[[ Data in this exercise, beginning ]]

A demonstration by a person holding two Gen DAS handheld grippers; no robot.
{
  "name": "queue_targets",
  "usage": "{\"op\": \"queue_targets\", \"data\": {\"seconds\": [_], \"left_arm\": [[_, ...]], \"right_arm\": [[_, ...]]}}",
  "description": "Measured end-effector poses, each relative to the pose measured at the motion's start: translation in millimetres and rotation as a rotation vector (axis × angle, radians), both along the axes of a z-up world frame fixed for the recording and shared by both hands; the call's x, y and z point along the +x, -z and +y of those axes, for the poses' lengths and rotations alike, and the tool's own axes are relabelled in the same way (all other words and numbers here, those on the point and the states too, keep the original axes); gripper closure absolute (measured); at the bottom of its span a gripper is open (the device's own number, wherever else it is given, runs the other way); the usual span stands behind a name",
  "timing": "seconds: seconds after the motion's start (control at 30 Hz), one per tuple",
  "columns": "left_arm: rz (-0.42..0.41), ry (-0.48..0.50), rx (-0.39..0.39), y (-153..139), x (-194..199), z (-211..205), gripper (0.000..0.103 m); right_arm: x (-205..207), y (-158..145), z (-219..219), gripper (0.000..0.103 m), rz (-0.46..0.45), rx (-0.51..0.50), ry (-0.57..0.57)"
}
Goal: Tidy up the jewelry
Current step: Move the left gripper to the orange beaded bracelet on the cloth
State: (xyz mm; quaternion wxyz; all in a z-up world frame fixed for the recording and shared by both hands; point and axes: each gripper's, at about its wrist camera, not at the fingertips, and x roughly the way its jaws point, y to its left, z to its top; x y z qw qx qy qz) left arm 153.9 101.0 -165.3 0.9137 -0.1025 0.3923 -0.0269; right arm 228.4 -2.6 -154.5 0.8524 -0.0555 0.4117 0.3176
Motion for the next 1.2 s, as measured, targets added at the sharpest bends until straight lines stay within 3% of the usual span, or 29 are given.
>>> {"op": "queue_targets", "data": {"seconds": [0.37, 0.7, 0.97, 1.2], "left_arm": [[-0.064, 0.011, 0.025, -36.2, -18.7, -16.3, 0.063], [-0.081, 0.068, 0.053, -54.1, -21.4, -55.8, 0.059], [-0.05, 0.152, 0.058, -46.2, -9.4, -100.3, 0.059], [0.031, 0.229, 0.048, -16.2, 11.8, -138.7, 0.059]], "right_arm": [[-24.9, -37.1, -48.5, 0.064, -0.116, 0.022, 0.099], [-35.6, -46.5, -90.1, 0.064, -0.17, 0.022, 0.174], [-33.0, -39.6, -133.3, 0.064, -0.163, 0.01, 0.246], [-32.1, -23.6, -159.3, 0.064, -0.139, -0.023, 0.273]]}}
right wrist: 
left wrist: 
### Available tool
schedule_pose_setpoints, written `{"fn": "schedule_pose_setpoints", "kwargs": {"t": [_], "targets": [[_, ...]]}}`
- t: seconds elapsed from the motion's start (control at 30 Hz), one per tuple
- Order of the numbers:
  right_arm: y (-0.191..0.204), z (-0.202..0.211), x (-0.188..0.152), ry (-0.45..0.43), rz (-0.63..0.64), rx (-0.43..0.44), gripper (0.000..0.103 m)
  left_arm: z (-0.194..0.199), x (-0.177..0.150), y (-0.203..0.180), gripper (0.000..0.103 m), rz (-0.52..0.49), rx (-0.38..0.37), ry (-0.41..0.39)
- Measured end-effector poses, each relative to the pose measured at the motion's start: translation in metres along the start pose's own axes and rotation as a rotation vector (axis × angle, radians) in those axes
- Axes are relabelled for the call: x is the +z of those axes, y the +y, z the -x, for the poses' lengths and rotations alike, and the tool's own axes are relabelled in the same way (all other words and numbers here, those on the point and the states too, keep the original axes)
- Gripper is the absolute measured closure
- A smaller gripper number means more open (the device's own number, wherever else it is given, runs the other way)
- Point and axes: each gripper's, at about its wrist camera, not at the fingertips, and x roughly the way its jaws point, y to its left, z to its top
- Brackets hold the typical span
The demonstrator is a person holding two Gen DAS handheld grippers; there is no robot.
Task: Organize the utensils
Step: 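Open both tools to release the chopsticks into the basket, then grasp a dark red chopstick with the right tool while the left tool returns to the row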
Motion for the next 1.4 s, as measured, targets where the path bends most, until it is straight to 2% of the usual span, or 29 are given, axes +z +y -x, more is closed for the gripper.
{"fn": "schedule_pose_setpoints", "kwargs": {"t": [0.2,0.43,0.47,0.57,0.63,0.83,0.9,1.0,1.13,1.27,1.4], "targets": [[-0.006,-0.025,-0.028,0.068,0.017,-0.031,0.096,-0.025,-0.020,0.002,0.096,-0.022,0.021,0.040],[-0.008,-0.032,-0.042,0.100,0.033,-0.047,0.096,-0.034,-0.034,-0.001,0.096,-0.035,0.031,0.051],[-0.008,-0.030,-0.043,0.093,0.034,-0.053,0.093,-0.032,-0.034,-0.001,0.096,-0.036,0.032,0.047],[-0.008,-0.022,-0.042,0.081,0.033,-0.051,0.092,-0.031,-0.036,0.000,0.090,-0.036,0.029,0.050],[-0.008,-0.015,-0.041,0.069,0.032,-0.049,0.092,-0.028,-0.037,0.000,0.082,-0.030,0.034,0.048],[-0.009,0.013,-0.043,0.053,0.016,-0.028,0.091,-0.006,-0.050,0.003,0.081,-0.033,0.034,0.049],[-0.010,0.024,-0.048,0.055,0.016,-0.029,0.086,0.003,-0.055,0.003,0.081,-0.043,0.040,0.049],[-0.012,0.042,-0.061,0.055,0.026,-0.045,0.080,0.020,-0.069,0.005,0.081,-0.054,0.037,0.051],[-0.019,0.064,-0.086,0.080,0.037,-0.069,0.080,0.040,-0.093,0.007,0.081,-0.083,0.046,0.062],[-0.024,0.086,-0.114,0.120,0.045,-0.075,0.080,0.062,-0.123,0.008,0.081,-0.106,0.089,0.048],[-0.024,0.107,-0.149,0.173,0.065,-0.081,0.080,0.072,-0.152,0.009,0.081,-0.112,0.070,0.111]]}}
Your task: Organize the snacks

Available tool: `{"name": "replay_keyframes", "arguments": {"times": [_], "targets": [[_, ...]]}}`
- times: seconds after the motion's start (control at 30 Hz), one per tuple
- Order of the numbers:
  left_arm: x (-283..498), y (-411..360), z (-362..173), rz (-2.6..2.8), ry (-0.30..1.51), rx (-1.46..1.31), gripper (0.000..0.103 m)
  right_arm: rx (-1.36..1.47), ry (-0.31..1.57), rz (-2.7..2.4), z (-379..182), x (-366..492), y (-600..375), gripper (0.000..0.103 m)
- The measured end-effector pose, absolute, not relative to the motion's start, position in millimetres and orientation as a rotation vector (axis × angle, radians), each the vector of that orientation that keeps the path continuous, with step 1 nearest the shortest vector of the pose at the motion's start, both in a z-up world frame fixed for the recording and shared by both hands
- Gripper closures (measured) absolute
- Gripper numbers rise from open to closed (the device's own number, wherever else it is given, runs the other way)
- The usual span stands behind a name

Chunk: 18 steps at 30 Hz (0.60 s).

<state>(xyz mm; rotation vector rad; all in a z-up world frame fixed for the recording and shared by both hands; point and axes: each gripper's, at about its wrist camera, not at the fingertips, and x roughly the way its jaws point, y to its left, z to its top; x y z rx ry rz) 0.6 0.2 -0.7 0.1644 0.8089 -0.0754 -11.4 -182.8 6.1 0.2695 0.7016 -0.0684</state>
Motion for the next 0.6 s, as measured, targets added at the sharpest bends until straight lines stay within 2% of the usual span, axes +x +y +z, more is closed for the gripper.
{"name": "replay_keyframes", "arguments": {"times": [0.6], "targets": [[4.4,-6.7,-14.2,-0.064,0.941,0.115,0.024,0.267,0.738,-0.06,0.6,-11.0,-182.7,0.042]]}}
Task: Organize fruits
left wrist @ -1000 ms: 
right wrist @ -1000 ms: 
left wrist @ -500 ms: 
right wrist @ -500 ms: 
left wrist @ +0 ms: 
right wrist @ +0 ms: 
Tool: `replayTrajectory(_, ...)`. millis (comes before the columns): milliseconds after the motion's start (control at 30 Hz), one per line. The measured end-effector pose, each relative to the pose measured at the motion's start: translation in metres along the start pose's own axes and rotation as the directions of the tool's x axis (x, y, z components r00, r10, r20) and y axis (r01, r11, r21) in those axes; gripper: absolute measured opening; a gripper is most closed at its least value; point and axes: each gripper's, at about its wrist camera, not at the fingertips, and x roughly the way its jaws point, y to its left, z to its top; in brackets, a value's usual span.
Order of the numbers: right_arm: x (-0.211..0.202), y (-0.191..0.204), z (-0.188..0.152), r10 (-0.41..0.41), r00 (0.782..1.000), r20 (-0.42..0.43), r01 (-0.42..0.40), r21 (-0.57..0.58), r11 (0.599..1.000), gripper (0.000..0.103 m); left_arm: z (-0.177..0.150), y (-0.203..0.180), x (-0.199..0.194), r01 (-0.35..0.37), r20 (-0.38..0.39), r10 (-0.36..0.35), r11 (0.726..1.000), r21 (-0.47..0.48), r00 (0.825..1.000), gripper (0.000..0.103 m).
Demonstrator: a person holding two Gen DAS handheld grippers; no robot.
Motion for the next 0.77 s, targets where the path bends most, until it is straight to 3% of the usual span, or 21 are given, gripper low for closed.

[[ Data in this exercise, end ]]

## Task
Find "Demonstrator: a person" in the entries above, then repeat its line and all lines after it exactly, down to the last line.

## Reply to the task
Demonstrator: a person holding two Gen DAS handheld grippers; no robot.
Motion for the next 0.77 s, targets where the path bends most, until it is straight to 3% of the usual span, or 21 are given, gripper low for closed.

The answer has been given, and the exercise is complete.